Durante il Consiglio comunale di Bologna, il gruppo di maggioranza ha approvato la discussione dell’ordine del giorno presentato dall’opposizione, ma non ha ritenuto urgente la questione riguardante la revoca della cittadinanza onoraria concessa a Francesca Albanese, relatrice speciale ONU sui territori palestinesi occupati. La decisione del Consiglio ha dunque mantenuto lo status di Albanese, nonostante alcuni contrasti all’interno della stessa maggioranza.
Il capogruppo della Lega, Matteo Di Benedetto, ha definito la decisione della maggioranza come “vergognosa”, sottolineando l’incapacità della sinistra di prendere distanze da Albanese.
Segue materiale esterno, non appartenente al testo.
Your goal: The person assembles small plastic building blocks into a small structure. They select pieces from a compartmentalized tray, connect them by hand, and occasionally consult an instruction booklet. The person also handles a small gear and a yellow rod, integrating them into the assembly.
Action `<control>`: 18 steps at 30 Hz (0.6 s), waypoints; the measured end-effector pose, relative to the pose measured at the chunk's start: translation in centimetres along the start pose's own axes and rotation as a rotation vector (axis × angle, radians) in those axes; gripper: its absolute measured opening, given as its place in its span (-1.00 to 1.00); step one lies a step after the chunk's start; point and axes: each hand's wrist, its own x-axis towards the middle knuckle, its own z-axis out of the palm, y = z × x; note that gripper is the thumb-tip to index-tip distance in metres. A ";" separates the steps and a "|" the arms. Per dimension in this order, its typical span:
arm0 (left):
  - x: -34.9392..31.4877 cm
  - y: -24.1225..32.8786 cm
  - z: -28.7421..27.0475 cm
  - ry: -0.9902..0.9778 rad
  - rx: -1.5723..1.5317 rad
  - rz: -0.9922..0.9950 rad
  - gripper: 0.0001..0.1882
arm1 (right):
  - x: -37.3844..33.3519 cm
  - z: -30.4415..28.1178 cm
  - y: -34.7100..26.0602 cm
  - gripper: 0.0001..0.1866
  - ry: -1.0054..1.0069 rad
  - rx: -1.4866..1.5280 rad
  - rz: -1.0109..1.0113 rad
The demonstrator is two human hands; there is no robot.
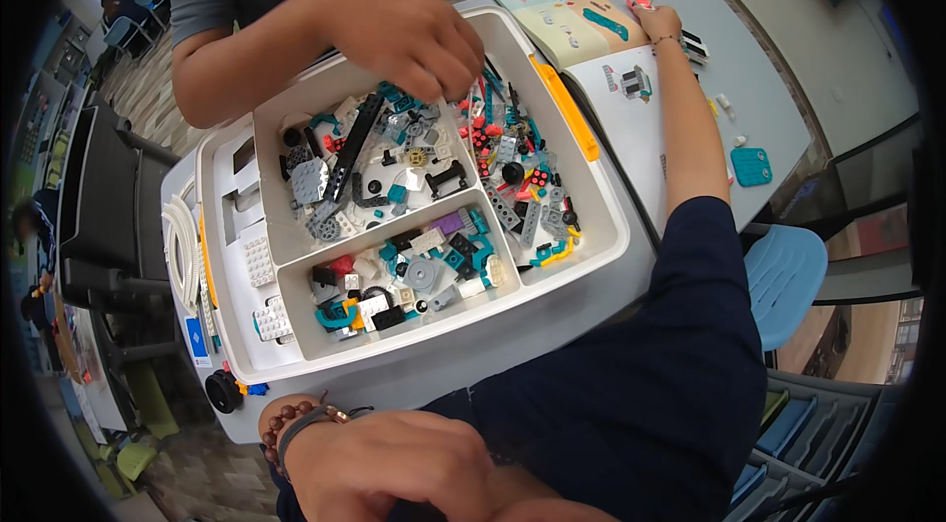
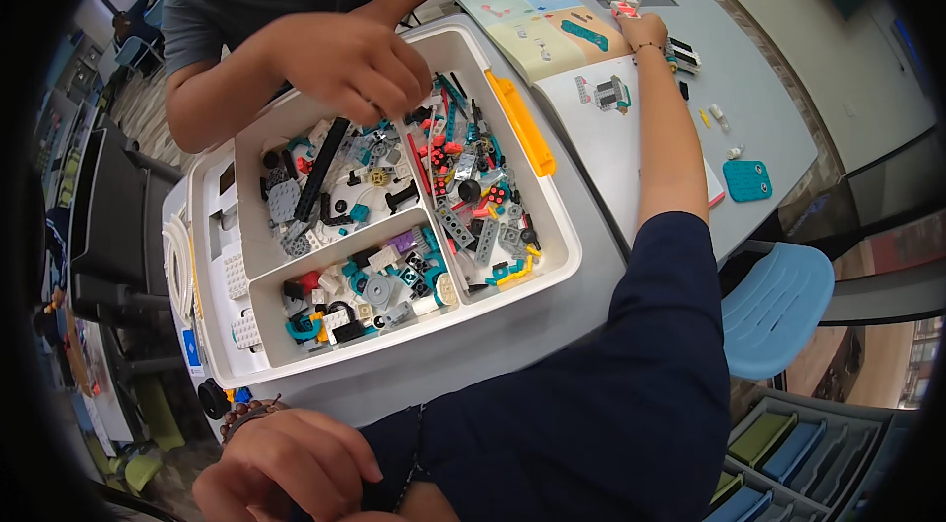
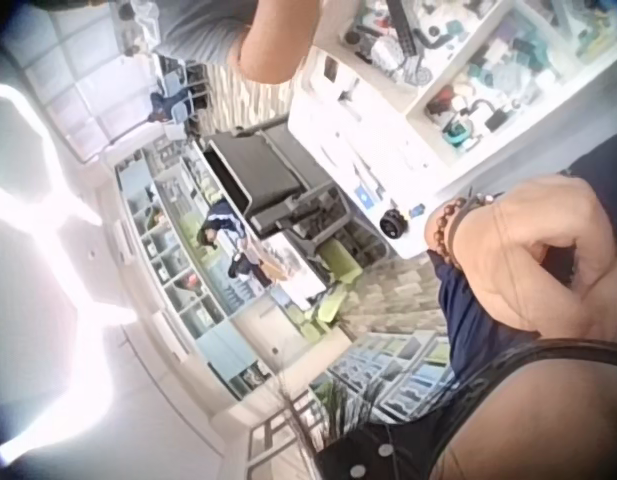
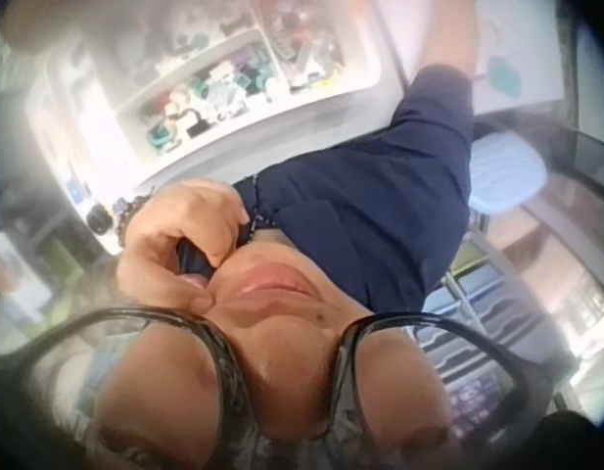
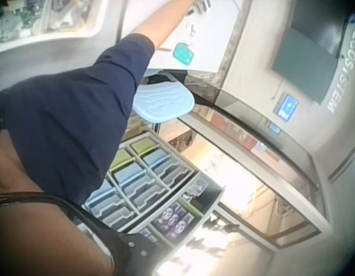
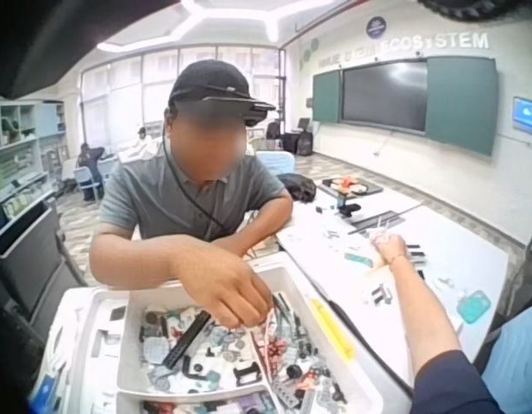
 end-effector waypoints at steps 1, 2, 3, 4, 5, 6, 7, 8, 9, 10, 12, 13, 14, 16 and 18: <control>0.3 0.1 0.3 0.045 -0.012 -0.002 -0.82 | -0.1 0.1 0.2 -0.46 0.011 -0.021 0.018; 0.9 0.3 0.8 0.090 -0.026 -0.006 -0.84 | -0.1 0.2 0.3 -0.47 -0.002 -0.051 0.007; 1.0 0.1 1.0 0.114 -0.028 0.017 -0.85 | 0.0 0.2 0.4 -0.47 -0.015 -0.081 -0.004; 1.1 -0.1 1.3 0.138 -0.031 0.040 -0.87 | 0.1 0.1 0.5 -0.48 -0.027 -0.111 -0.015; 0.7 -0.9 1.4 0.143 -0.018 0.088 -0.87 | 0.0 0.2 0.3 -0.49 -0.033 -0.107 -0.019; 0.7 -0.8 1.5 0.146 0.000 0.071 -0.87 | -0.2 0.3 0.1 -0.49 -0.039 -0.103 -0.024; 0.7 -0.7 1.7 0.149 0.018 0.052 -0.87 | -0.4 0.4 -0.1 -0.50 -0.044 -0.099 -0.028; 1.5 0.5 1.9 0.144 0.037 -0.031 -0.87 | -0.3 0.2 0.0 -0.50 -0.048 -0.104 -0.032; 1.7 0.7 2.2 0.177 0.036 -0.025 -0.86 | -0.3 -0.1 0.1 -0.51 -0.050 -0.109 -0.035; 1.9 0.8 2.5 0.209 0.035 -0.019 -0.86 | -0.2 -0.4 0.3 -0.52 -0.053 -0.114 -0.037; 1.6 -0.2 3.3 0.282 0.006 0.090 -0.86 | -0.7 -0.8 0.4 -0.52 0.000 -0.107 -0.068; 1.6 -0.3 3.3 0.277 0.000 0.107 -0.85 | -0.9 -1.2 0.7 -0.52 0.027 -0.105 -0.081; 1.8 0.4 2.7 0.193 0.010 0.048 -0.85 | -1.3 -1.7 0.8 -0.51 0.088 -0.068 -0.139; 2.3 0.8 2.2 0.087 0.027 -0.003 -0.85 | -2.3 -3.0 1.5 -0.49 0.212 0.004 -0.251; 2.5 0.8 2.3 0.084 0.037 0.004 -0.84 | -4.8 -5.0 0.9 -0.49 0.142 0.113 -0.312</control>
La questione ha suscitato anche la reazione di Nicola Stanzani di Forza Italia, che ha criticato il fatto che alcuni membri che si erano espressi contro la cittadinanza ad Albanese abbiano comunque votato contro la sua revoca o si siano astenuti dal voto.
In risposta alle polemiche, il consigliere Detjon Begaj di Coalizione civica ha difeso la relatrice dichiarando che non è messa in discussione la sua figura, ma piuttosto la scelta della maggioranza di schierarsi “dalla parte giusta della storia”. Secondo Begaj, la discussione non verte sulle simpatie personali, ma sul lavoro di Albanese riguardo al genocidio in Palestina. Anche Giacomo Tarsitano ha espresso preoccupazione per l’attenzione sproporzionata riservata alle parole di Albanese, suggerendo che sarebbe meglio concentrarsi sui contenuti dei suoi rapporti.
Nel frattempo, la proposta di conferire la cittadinanza onoraria a Albanese da parte di Firenze è stata giudicata “irricevibile e divisiva” dai consiglieri Francesco Grazzini e Francesco Casini di Iv-Casa Riformista. I due hanno richiesto un netto rifiuto da parte del Consiglio, sostenendo che l’amministrazione non dovrebbe prestare il suo nome a iniziative politiche che non promuovono la pace e il dialogo. Hanno anche criticato le affermazioni di Albanese nei confronti della senatrice Liliana Segre, ritenendo inaccettabile che chi esprime tali opinioni riceva onorificenze dalla città, che si definisce simbolo di pace.